[ABOUT THIS EXERCISE] Each line in the entries below that contains the word "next" counts once. Report how many there are and nothing more.

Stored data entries
****

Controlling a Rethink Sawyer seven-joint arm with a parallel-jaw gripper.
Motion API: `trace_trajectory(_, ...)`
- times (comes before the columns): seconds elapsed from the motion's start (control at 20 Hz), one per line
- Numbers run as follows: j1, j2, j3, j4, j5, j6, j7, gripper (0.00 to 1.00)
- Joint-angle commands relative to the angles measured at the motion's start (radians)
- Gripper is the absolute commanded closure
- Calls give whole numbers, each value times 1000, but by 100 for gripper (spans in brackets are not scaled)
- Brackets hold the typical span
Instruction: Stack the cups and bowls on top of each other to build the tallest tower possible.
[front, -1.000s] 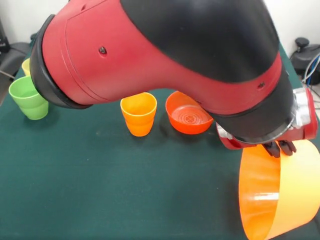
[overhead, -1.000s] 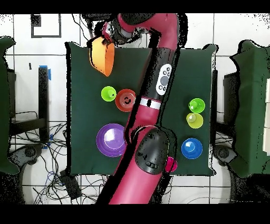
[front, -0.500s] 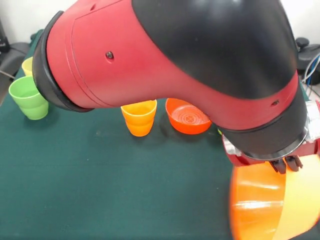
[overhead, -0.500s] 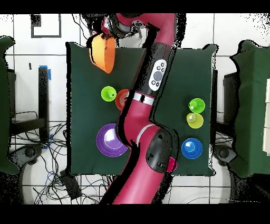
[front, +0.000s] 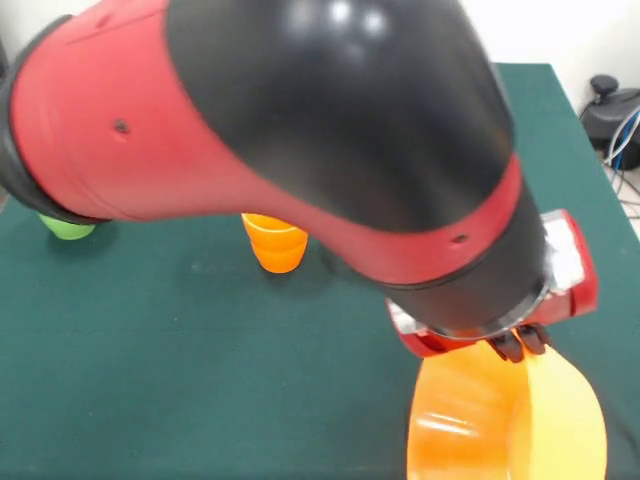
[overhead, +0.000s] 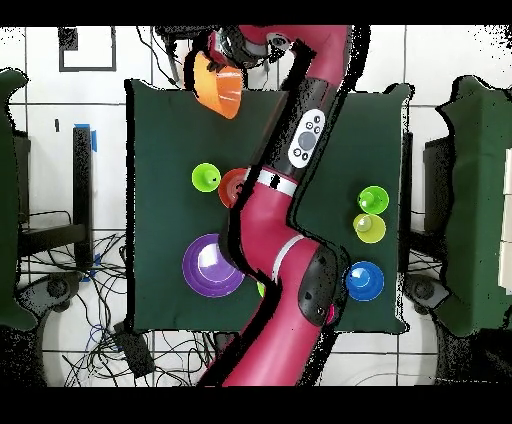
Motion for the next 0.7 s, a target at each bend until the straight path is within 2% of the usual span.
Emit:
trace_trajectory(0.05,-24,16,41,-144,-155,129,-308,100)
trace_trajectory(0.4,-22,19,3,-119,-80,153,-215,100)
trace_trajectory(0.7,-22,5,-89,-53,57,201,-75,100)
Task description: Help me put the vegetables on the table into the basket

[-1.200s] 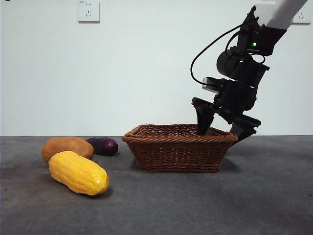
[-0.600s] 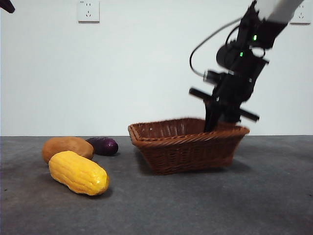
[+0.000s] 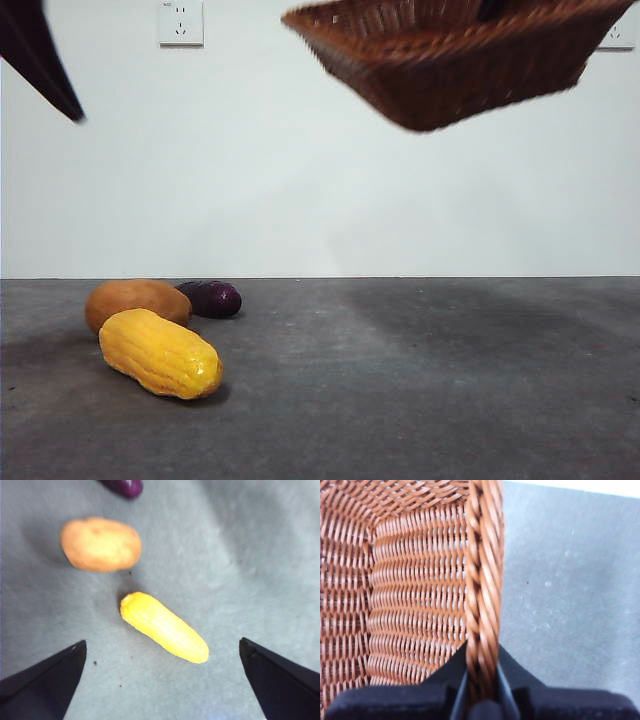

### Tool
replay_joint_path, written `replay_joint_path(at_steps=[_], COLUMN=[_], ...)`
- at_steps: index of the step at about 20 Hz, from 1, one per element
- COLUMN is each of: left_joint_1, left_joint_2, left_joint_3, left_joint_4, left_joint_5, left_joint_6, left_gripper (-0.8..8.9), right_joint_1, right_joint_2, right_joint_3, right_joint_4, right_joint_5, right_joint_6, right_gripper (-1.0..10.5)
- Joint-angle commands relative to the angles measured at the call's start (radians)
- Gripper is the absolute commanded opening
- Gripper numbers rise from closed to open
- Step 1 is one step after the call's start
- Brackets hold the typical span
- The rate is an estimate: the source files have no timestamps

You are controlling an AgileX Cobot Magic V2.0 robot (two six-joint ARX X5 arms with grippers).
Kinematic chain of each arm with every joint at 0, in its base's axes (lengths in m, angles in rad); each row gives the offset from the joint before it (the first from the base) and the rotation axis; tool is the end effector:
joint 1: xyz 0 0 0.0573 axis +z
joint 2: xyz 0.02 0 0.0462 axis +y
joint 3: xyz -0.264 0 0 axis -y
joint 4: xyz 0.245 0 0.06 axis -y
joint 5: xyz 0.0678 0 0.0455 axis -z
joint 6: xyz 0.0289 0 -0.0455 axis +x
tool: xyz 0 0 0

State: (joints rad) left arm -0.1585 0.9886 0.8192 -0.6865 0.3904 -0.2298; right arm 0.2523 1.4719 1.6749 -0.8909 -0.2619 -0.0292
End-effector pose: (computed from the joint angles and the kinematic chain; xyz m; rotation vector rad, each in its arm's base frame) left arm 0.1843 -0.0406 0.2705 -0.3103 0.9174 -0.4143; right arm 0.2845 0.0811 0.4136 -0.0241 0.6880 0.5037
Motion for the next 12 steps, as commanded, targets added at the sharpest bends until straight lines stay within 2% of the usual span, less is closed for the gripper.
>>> replay_joint_path(at_steps=[1, 5, 8, 12], left_joint_1=[-0.066, -0.178, -0.219, -0.260], left_joint_2=[0.079, 0.264, 0.397, 0.518], left_joint_3=[0.002, 0.002, 0.021, 0.103], left_joint_4=[0.055, 0.155, 0.180, 0.161], left_joint_5=[-0.055, -0.135, -0.151, -0.185], left_joint_6=[-0.092, -0.222, -0.302, -0.358], left_gripper=[6.59, 6.59, 6.59, 6.59], right_joint_1=[0.002, 0.002, 0.002, 0.002], right_joint_2=[-0.035, -0.079, -0.096, -0.096], right_joint_3=[0.000, 0.000, 0.000, 0.000], right_joint_4=[-0.008, -0.043, -0.068, -0.083], right_joint_5=[-0.008, -0.010, -0.011, -0.070], right_joint_6=[-0.026, -0.034, -0.052, -0.055], right_gripper=[-0.1, -0.1, -0.1, -0.1])
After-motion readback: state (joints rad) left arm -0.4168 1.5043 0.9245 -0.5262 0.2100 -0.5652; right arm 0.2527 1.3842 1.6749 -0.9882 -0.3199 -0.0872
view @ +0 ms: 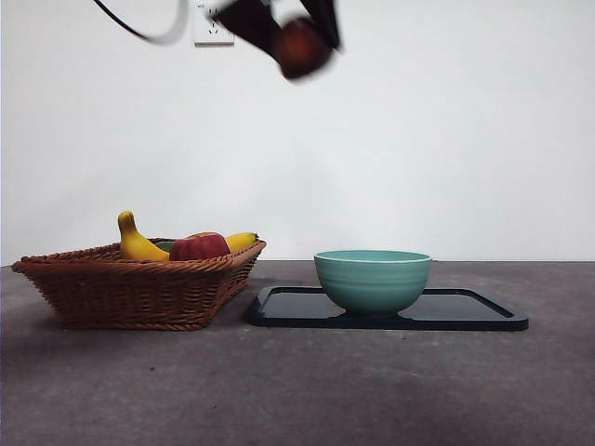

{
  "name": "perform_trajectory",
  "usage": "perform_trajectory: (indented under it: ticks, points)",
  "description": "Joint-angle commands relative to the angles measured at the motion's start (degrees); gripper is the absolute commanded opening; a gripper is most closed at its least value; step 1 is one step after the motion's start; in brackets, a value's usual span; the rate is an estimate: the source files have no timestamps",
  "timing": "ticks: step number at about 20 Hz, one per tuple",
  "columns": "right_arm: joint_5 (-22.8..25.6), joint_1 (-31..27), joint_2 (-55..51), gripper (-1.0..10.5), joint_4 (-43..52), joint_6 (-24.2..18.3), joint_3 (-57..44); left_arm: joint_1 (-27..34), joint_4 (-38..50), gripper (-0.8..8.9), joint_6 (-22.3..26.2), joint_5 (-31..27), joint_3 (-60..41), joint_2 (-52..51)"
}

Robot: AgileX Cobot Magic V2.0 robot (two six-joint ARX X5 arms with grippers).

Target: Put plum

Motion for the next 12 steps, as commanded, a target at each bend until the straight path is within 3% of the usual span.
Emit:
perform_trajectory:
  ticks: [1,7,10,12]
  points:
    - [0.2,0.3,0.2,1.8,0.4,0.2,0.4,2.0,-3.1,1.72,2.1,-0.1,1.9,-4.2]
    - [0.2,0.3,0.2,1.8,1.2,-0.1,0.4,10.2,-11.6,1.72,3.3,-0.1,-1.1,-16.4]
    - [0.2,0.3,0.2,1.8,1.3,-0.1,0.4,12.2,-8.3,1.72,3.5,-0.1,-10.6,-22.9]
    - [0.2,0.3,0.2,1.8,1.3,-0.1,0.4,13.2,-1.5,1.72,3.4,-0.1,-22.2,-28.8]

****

[OUTPUT FOR THIS EXERCISE] 3